И все равно внутреннее беспокойство, которое мучило ее в последние дни, не отступало, и как-то майским вечером, когда муж стоял в очереди, сын в одиночестве ужинал на кухне, а мать принимала ванну, она проскользнула не в свою комнату и торопливо, неприглядными, вороватыми движениями обшарила комод, принуждая его расстаться с давнишними ароматами засушенных цветов, старческой хрупкости и изысканных прегрешений рубежа веков. Краснея, она приподнимала аккуратно уложенные пласты ветхих кружев и изношенных до прозрачности шелков, ломких, как пергамент. В конце концов под старомодной зеленой шалью она обнаружила то, что искала, и украдкой перенесла всю стопку к себе в спальню.
Там ее часа три спустя и застал Сергей; она сидела на краешке кровати, обхватив колени руками; костяшки пальцев побелели от напряжения.
— Что-нибудь не так? Ты не заболела? — спросил он.
Она помотала головой, но не встретилась с ним глазами. Ее ресницы слиплись от влаги.
— Я знаю, с мамой нелегко, но судьба ей выпала печальная, Сережа, — прошептала она. — Спасибо тебе за… ну… ты понимаешь.
У него в горле желчью застрял стыд.
— Совершенно не за что, — сказал он, а позже, когда она уснула, вылез из постели, покинул спальню и спрятался в темноте кухни.

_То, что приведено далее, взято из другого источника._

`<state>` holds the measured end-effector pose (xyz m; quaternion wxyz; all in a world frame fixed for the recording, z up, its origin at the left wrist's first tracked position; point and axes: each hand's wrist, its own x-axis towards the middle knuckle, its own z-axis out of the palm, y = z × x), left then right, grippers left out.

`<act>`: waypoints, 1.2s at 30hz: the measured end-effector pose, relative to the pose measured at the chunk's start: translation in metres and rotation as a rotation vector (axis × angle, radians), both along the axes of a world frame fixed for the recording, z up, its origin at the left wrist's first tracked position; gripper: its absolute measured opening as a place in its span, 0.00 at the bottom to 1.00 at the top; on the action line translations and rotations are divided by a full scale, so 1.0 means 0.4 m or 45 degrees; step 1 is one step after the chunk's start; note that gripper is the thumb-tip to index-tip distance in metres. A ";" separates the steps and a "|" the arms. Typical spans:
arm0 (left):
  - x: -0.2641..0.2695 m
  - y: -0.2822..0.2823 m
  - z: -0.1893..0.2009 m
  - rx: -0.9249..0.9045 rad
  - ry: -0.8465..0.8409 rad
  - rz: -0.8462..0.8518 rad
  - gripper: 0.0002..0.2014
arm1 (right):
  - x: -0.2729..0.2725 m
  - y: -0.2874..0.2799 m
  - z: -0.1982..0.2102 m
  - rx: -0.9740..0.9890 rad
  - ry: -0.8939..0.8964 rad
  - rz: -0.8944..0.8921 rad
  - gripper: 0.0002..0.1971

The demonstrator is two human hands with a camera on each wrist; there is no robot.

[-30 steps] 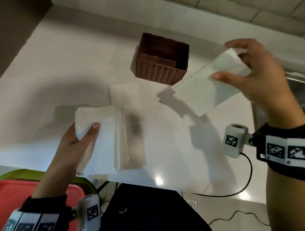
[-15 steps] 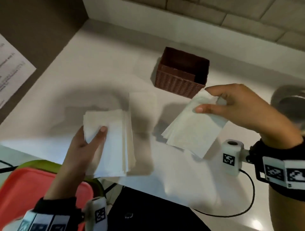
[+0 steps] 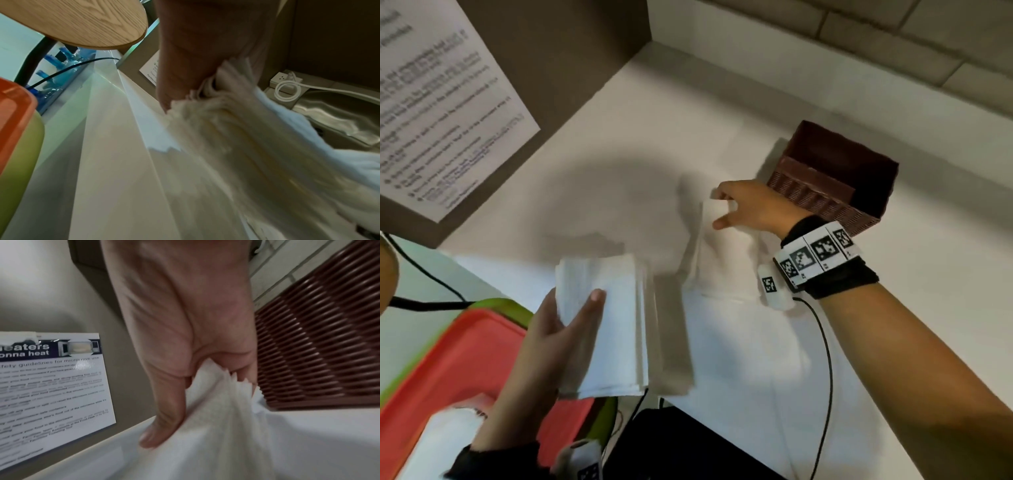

Он думал о том состоянии радостного ожидания, которое день за днем сжимало его в тисках, с самого пробуждения и до наступления вечера, — и о накатывающих наконец-то вечерах, звонких и глубоких, чьи синие спирали полнились пением Павла и пылкими спорами с Владимиром Семеновичем на темы музыки, мужества, избранности и многого другого, чего он никогда раньше не пытался выразить словами, — и о легкой поступи Софьи, чьи каблучки еженочно гравировали карту таинственного города, его родного города, в котором он жил столько лет и который он уже не узнавал сквозь мягкий дождь опадающих лепестков, сквозь дымку его почти полного счастья; и каждый вечер, когда он провожал ее домой, беседуя с ней о предстоящем концерте, или любимых композиторах, или прочитанных в детстве книжках или просто ни о чем, его счастье все разрасталось и разрасталось, до того самого момента, когда дыхание вдруг болезненно перехватывало, а она, тихо попрощавшись, уже торопливо взбегала по ступенькам крыльца, и ее шаги — раз ступенька, два ступенька, три ступенька, и четвертый шаг, проглоченный стуком входной двери, — шаги ее ложились на черную страницу тишины, как ноты неуловимой партитуры, которую он силился расшифровать и сберечь в памяти, чтобы хранить в сердце хоть малую толику своего счастья, нетерпеливо ожидая следующего вечера, следующей прогулки…
Время перевалило за полуночный порог. Над тротуарами, исходя тусклым туманом, плыли шары фонарей; поодаль выясняли отношения собаки, и где-то на соседней улице пьяная драка взрезала темноту блеснувшим осколком бутылки, всплеском фар на лезвии ножа, — а он все сидел, не двигаясь и, казалось, не дыша, пока не слился воедино с весенней ночью, бродившей мучительными, радостными, безрассудными желаниями, полнившейся необъятной, бессловесной надеждой; и когда Александр пробрался на кухню в третьем часу ночи и, не включая свет, полез в буфет, он принял отцовские ноги за длинную тень от стула, споткнулся и чертыхаясь растянулся на полу.
4
— У моих предков крыша едет, — говорил Александр следующей ночью, загораживая от ветра мерцающий огонек спички. — Эта очередь их уже достала.
— Радуйся, что со дня на день от них свалишь. — Николай сверкнул зубами. — Можно вещички собирать, дружище.
— Это точно, — пробормотал Александр.
Некоторое время они курили в молчании — две светящиеся точки в прохладной мгле, разбавленной бледными квадратами ближайших окон (фонарь накануне перегорел); к запаху дешевого табака примешивался химический запах бензина и еще какой-то другой, который он сразу не мог опознать, — запах острый, чистый и не лишенный приятности.
— Знаешь, я вот думаю, — нарушил он молчание, — неужели все эти люди убили столько времени ради каких-то билетов? Даже интересно узнать, что это за деятель — как там его? Уникум какой-то, не иначе.